◆ **What the exercise asks**
The result should be every line in the data below that carries the string "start".

(Data below)

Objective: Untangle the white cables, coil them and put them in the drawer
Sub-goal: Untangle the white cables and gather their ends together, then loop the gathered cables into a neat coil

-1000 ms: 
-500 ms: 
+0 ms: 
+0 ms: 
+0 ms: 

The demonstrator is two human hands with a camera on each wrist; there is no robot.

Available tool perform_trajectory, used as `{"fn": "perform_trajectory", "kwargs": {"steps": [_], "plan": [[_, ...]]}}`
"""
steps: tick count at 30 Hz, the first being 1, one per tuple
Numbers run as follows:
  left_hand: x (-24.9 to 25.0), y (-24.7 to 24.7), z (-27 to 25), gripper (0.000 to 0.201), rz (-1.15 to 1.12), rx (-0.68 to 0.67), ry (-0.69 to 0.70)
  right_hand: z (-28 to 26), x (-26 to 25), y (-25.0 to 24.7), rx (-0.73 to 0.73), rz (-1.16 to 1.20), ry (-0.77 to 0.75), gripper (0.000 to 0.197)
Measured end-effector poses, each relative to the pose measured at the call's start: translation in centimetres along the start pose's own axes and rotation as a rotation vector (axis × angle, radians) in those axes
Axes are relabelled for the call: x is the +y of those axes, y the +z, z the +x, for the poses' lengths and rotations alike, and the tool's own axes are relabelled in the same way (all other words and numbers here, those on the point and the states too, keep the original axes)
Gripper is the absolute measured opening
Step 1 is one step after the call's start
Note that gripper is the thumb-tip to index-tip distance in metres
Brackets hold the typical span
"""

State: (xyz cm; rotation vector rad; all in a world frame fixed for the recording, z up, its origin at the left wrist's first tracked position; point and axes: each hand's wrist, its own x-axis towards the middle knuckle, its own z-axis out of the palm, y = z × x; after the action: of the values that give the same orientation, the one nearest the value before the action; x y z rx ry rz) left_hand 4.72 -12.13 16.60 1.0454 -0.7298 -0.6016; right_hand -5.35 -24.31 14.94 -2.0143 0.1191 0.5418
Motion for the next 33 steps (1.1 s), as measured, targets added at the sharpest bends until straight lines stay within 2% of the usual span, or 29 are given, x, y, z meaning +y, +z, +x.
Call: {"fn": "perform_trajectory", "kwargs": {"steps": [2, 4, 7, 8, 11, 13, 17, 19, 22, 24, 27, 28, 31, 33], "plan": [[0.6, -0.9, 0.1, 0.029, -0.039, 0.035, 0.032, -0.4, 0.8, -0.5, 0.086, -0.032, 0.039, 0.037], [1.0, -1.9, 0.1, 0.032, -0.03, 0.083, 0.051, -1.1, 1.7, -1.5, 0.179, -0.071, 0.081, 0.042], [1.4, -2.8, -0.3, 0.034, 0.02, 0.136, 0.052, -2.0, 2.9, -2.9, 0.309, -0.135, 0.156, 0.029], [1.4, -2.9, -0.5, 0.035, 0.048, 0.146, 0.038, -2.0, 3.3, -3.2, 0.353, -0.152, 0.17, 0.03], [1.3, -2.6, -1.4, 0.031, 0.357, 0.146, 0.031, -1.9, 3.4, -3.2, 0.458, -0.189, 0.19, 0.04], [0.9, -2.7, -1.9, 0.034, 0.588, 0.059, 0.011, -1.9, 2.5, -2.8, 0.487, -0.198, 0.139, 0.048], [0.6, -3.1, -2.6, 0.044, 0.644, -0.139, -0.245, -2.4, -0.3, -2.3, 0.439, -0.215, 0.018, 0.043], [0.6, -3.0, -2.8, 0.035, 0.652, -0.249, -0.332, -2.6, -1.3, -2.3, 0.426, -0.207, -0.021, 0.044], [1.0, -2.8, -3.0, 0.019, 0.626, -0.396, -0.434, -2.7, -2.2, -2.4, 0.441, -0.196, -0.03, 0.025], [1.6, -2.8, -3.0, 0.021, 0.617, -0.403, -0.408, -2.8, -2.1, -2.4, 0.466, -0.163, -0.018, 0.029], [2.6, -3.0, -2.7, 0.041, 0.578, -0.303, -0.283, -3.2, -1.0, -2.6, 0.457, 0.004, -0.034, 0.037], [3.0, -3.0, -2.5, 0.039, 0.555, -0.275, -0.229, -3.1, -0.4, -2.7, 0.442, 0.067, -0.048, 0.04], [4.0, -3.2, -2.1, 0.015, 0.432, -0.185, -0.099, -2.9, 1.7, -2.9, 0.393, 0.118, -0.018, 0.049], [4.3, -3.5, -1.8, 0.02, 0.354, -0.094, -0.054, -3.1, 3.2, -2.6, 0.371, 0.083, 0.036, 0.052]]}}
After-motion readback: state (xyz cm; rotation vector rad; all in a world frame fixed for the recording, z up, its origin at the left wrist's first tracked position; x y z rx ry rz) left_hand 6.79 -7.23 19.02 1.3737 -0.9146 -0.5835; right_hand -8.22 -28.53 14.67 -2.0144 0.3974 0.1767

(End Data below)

◆ **Exercise result**
Measured end-effector poses, each relative to the pose measured at the call's start: translation in centimetres along the start pose's own axes and rotation as a rotation vector (axis × angle, radians) in those axes
Step 1 is one step after the call's start

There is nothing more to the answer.